Chunk processor
The chunk processor splits text content into smaller, overlapping segments optimized for vector search and retrieval-augmented generation (RAG). It operates on the ContentBlock array produced by the content_extract processor and outputs a flat array of chunk objects ready for the embed processor.

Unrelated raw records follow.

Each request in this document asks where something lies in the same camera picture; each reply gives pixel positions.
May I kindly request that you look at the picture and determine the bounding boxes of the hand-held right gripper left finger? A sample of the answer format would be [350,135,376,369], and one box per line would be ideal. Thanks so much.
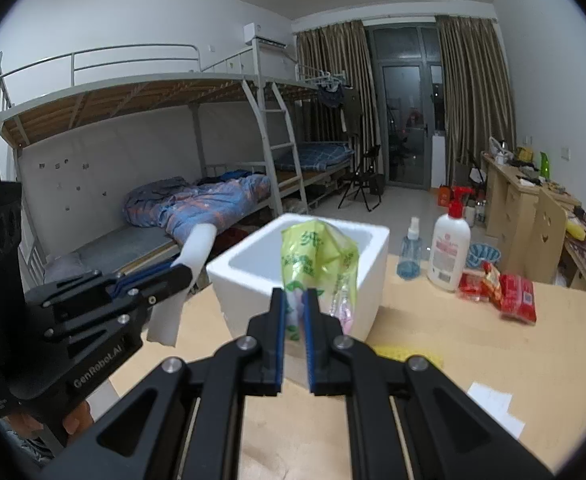
[38,287,286,480]

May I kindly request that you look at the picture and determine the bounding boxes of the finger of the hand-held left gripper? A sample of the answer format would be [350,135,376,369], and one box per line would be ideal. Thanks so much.
[23,258,178,311]
[43,264,194,342]

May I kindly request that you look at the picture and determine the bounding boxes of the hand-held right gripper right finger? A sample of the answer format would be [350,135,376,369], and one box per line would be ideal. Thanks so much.
[303,287,556,480]

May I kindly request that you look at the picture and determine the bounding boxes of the white foam sheet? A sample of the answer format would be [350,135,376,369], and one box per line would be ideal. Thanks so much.
[147,224,218,347]

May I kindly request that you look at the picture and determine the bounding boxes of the white foam box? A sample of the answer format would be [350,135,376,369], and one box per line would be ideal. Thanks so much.
[206,212,391,388]

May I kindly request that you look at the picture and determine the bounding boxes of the green tissue packet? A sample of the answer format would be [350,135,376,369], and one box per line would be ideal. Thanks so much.
[280,217,361,356]

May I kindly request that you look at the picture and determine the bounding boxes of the person's left hand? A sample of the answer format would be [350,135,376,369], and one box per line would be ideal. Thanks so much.
[0,400,96,445]

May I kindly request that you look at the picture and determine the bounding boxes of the grey pillow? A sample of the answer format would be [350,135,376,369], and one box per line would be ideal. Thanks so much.
[43,251,91,283]

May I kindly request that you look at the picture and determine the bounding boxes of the yellow ribbed sponge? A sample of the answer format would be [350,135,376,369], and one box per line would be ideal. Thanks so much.
[370,344,444,368]

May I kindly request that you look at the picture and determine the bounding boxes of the blue patterned blanket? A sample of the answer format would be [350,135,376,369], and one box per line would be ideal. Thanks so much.
[124,172,274,241]

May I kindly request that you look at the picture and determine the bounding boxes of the blue spray bottle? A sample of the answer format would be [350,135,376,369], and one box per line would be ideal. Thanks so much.
[397,216,426,279]

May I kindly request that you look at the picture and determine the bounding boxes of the white lotion pump bottle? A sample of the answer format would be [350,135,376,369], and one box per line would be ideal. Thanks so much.
[427,186,472,293]

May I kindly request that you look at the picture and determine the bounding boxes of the black folding chair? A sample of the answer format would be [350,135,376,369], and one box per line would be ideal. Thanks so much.
[338,145,384,211]

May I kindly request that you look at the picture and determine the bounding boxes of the small red snack packet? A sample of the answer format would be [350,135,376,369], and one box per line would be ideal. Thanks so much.
[457,270,491,303]

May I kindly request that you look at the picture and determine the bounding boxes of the metal bed ladder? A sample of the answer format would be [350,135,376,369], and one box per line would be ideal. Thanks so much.
[243,80,304,213]

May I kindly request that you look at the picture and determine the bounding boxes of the blue plaid bedding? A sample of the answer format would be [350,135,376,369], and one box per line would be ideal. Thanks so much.
[273,141,354,171]

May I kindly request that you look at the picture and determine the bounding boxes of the metal bunk bed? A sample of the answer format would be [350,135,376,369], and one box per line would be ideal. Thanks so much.
[0,44,284,281]
[253,37,368,211]

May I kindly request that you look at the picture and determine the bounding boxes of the orange red snack packet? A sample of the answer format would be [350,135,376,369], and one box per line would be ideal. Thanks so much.
[480,261,504,306]

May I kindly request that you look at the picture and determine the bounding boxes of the white paper sheet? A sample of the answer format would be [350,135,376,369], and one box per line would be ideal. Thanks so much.
[467,381,526,438]

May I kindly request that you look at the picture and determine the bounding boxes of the blue patterned bowl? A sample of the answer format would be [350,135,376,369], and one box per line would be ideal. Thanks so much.
[465,241,502,270]

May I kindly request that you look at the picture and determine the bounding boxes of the large red snack packet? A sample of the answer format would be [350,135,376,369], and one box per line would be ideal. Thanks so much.
[499,273,538,324]

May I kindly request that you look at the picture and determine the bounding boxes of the hanging dark clothes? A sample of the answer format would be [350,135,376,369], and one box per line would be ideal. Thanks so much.
[315,67,364,136]

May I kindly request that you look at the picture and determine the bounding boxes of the wooden desk cabinet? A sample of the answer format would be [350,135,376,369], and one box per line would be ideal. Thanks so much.
[482,152,581,261]

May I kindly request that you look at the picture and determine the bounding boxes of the glass balcony door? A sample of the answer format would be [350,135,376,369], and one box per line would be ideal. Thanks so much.
[365,22,446,191]

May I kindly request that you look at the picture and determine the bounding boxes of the wooden chair with cutouts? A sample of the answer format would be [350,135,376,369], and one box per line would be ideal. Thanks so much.
[533,187,568,286]

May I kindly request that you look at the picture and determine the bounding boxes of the white air conditioner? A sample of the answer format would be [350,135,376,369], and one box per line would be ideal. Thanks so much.
[243,22,288,51]

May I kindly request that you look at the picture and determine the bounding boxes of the brown curtain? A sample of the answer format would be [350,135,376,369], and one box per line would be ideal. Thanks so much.
[435,14,516,181]
[293,19,381,171]

Four chunking algorithms are available, each suited to different content types and retrieval strategies.
Syntax
{
"chunk": {
"field": "extracted.blocks",
"target_field": "chunks",
"algorithm": "recursive",
"chunk_size": 2000,
"chunk_overlap": 200
}
}
Algorithms
The following diagram shows how each algorithm splits the same input text:
Input text (6000 chars, 3 paragraphs):
┌──────────────────────────────────────────────────────────────────┐
│ Paragraph 1 (2500 chars) │ Paragraph 2 (2000 chars) │ P3 ... │
└──────────────────────────────────────────────────────────────────┘
recursive (default):
┌─── chunk 0 ───┐overlap┌─── chunk 1 ───┐overlap┌─── chunk 2 ───┐
│ Para 1 (pt1) │◄─200─►│ Para 1 (pt2) │ │ Paragraph 2 │
│ split at ¶ │ │ + start of P2 │ │ + Para 3 │
└───────────────┘ └───────────────┘ └───────────────┘
Splits: paragraph → sentence → word boundaries
fixed:
┌── chunk 0 ──┐overlap┌── chunk 1 ──┐overlap┌── chunk 2 ──┐
│ chars 0-2000│◄─200─►│chars 1800- │◄─200─►│chars 3600- │
│ │ │ 3800 │ │ 5600 │
└─────────────┘ └─────────────┘ └─────────────┘
Splits: at word boundaries within chunk_size window
semantic:
┌───── chunk 0 ─────┐┌───── chunk 1 ─────┐┌── chunk 2 ──┐
│ Sentences 1-4 ││ Sentences 5-9 ││ Sent. 10-12 │
│ (similar topics) ││ (similar topics) ││ │
└───────────────────┘└───────────────────┘└─────────────┘
Splits: where embedding cosine similarity drops below threshold
topic_shift:
┌──── chunk 0 ────┐┌────── chunk 1 ──────┐┌── chunk 2 ──┐
│ Sentences 1-5 ││ Sentences 6-10 ││ Sent. 11-12 │
│ (vocabulary A) ││ (vocabulary B) ││ (vocab. C) │
└─────────────────┘└─────────────────────┘└─────────────┘
Splits: where Jaccard word overlap between windows drops below threshold
Recursive (default)
Splits text hierarchically: paragraphs first, then sentences within oversized paragraphs, then word boundaries as a last resort. This preserves the natural structure of documents and minimizes mid-sentence breaks.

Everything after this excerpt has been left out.